Anthony Shanbour's Visual Practice and Oklahoma City's Contemporary Art Infrastructure

Anthony Shanbour is a visual artist working primarily in Oklahoma City whose practice engages abstraction, materiality, and spatial intervention. This guide covers what his work represents within OKC's contemporary art ecosystem, where you can encounter it, and how his approach fits into the city's broader artistic landscape.

The Artist and His Context

Shanbour's work exists in a specific moment for Oklahoma City arts. The city has developed a measurable contemporary art presence over the past decade, distinct from its earlier identity as a regional center for Native American art and Western painting. The Paseo Arts District, anchored roughly between NW 30th and NW 36th Streets, now hosts artist studios, galleries, and performance spaces that prioritize conceptual and experimental work alongside traditional media. Shanbour's engagement with abstraction and process-based practice reflects this shift.

His exhibition history in Oklahoma City venues situates him within this infrastructure rather than as an isolated practitioner. Understanding his work requires knowing where OKC's contemporary art apparatus concentrates its resources and attention, which differs markedly from the city's established museum institutions.

Where to Encounter His Work

Paseo Arts District galleries represent the primary venue for emerging and mid-career artists in Oklahoma City. The district's nonprofits and artist-run spaces rotate exhibitions on 4 to 8-week cycles, with opening receptions typically held on First Friday evenings. Unlike a permanent collection, these venues require checking individual schedules; many operate on limited hours (typically Thursday through Saturday, 12 PM to 5 PM, though this varies by space). Shanbour's work has appeared in group exhibitions and solo presentations within this district.

The Oklahoma Contemporary, located at 405 W Main Street in downtown Oklahoma City, represents the city's primary contemporary art museum. It shifted to a free-admission model in 2021, removing the $15 general admission fee that previously applied. Hours are Wednesday through Sunday, 10 AM to 6 PM (extended to 8 PM on Thursdays). The museum programs approximately six major exhibitions annually, with exhibition timelines announced three to six months in advance. While Oklahoma Contemporary does not maintain a permanent collection of local artists' work on rotation, it occasionally includes Oklahoma-based practitioners in thematic group shows, making it worth monitoring for Shanbour's participation.

Project spaces and artist studios in the Paseo and in Midtown OKC (concentrated south of NW 23rd Street) sometimes host artist-organized exhibitions and open studio events. These operate outside formal gallery hours and require direct contact with artists or checking community event listings.

How His Practice Fits OKC's Art Discourse

Oklahoma City's contemporary art conversation has historically centered Native American art (the Philbrook Museum in nearby Tulsa draws significant OKC-area attendance for this reason) and representational painting traditions. Shanbour's abstract and material-focused approach reflects a younger generation of local artists working in conceptual modes, process documentation, and spatial practice.

This represents a real split in what "Oklahoma artist" means. The Oklahoma Art Center, focusing on educational programming rather than exhibitions, and institutions with historical collections like the Gilcrease Museum in Tulsa, emphasize figurative tradition and indigenous artistic heritage. Contemporary art practitioners in OKC often work in tension with or parallel to these established institutional frameworks rather than within them.

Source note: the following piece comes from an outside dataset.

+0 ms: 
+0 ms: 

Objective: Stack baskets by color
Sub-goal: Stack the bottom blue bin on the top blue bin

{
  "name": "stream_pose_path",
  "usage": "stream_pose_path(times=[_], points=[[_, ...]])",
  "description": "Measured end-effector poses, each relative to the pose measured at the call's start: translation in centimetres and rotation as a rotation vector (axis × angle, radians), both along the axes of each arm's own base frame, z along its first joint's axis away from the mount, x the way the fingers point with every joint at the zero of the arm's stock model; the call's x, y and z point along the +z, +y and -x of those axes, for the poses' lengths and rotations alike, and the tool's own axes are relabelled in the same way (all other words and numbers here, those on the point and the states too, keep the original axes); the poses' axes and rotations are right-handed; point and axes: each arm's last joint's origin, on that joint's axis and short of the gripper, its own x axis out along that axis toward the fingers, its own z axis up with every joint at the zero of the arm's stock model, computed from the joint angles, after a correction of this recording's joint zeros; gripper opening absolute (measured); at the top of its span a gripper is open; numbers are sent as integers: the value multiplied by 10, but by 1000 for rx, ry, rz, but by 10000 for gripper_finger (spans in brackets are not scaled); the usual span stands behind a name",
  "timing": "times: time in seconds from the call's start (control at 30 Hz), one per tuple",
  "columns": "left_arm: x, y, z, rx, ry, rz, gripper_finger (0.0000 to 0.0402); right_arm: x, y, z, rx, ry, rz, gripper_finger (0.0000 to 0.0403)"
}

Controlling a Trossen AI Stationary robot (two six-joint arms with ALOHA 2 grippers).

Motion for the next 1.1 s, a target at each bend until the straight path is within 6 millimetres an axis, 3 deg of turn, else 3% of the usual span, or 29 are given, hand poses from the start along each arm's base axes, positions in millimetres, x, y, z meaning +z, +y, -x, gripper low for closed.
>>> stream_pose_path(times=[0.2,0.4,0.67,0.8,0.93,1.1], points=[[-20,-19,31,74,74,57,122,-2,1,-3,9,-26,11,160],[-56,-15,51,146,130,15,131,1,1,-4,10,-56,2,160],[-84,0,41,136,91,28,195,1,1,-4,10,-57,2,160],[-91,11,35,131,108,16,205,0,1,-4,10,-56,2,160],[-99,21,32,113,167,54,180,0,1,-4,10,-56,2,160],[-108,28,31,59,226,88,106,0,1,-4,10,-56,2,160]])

The Paseo district's emergence as a genuine contemporary art district (as opposed to a cultural tourism zone) means that artists like Shanbour have localized audience and venue access that did not exist fifteen years ago. This also means his work is exhibited in smaller venues with fewer resources for documentation and archival preservation than major museums maintain. Finding records of specific exhibitions requires direct contact with participating galleries or following OKC arts publications.

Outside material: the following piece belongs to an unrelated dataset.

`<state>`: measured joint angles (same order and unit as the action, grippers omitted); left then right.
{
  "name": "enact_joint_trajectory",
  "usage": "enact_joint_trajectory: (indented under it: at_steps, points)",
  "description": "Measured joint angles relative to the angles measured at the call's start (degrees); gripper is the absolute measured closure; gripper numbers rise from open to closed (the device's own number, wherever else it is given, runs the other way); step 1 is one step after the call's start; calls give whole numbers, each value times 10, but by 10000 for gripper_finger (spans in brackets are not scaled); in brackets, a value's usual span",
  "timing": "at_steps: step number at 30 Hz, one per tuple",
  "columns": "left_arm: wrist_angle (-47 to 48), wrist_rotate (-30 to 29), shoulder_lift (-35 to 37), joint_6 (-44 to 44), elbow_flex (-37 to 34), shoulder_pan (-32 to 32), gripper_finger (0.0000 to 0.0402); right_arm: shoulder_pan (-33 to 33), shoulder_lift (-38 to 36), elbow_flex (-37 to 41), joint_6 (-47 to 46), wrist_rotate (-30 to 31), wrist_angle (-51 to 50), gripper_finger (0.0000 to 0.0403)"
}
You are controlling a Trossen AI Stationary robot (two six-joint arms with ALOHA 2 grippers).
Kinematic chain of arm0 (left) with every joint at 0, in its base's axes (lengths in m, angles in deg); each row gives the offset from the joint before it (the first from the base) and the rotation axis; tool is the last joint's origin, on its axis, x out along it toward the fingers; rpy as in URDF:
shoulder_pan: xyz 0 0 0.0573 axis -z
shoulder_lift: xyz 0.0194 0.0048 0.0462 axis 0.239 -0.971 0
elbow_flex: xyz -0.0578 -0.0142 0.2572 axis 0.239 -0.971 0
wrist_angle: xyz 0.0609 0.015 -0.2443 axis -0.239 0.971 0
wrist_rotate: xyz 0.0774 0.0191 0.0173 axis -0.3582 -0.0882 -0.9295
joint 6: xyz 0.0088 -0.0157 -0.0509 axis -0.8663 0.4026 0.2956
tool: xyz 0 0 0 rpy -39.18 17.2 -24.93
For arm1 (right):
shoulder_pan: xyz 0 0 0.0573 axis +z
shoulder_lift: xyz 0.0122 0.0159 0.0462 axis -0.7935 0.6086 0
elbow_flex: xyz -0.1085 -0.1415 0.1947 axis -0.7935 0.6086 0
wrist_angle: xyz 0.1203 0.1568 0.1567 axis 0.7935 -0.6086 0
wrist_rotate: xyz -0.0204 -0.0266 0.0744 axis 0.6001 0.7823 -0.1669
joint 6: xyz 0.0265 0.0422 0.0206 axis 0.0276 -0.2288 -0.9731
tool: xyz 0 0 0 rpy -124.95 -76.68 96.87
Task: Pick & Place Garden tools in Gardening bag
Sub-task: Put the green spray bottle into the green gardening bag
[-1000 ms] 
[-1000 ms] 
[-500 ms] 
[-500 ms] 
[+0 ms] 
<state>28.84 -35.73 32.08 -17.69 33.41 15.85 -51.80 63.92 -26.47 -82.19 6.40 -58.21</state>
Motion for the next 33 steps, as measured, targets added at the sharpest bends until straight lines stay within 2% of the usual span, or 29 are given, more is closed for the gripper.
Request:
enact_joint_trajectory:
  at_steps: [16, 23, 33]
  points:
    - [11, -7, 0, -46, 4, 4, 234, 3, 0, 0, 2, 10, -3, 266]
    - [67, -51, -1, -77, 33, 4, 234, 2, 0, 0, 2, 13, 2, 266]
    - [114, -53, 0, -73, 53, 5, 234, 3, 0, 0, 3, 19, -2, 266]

Practical Information for Viewing and Research

Checking for current or upcoming exhibitions requires visiting Oklahoma Contemporary's website for their six annual shows, monitoring the Paseo Arts District's First Friday event listings (held the first Friday of each month), and contacting individual galleries within the district directly. Most do not maintain robust online archives of past exhibitions.

The Oklahoma Gazette, OKC's alternative weekly, publishes visual arts criticism and listings; its event calendar and "Visual Arts" section provide the most reliable local coverage of exhibitions featuring artists like Shanbour. Print copies distribute weekly throughout the city; the publication also maintains an online archive.

Social media, particularly Instagram, functions as a de facto exhibition documentation platform for OKC's contemporary art community. Many artists and smaller galleries post installation shots and announcement information on social accounts before or without updating formal websites.

If you want to see Shanbour's work specifically, contacting Paseo-district galleries directly to ask about his exhibition history and upcoming participation offers the most direct path. The OKC contemporary art world operates largely through artist networks and direct relationships rather than through centralized databases or comprehensive archives. This reflects both the city's scale and the institutional youth of its contemporary art infrastructure.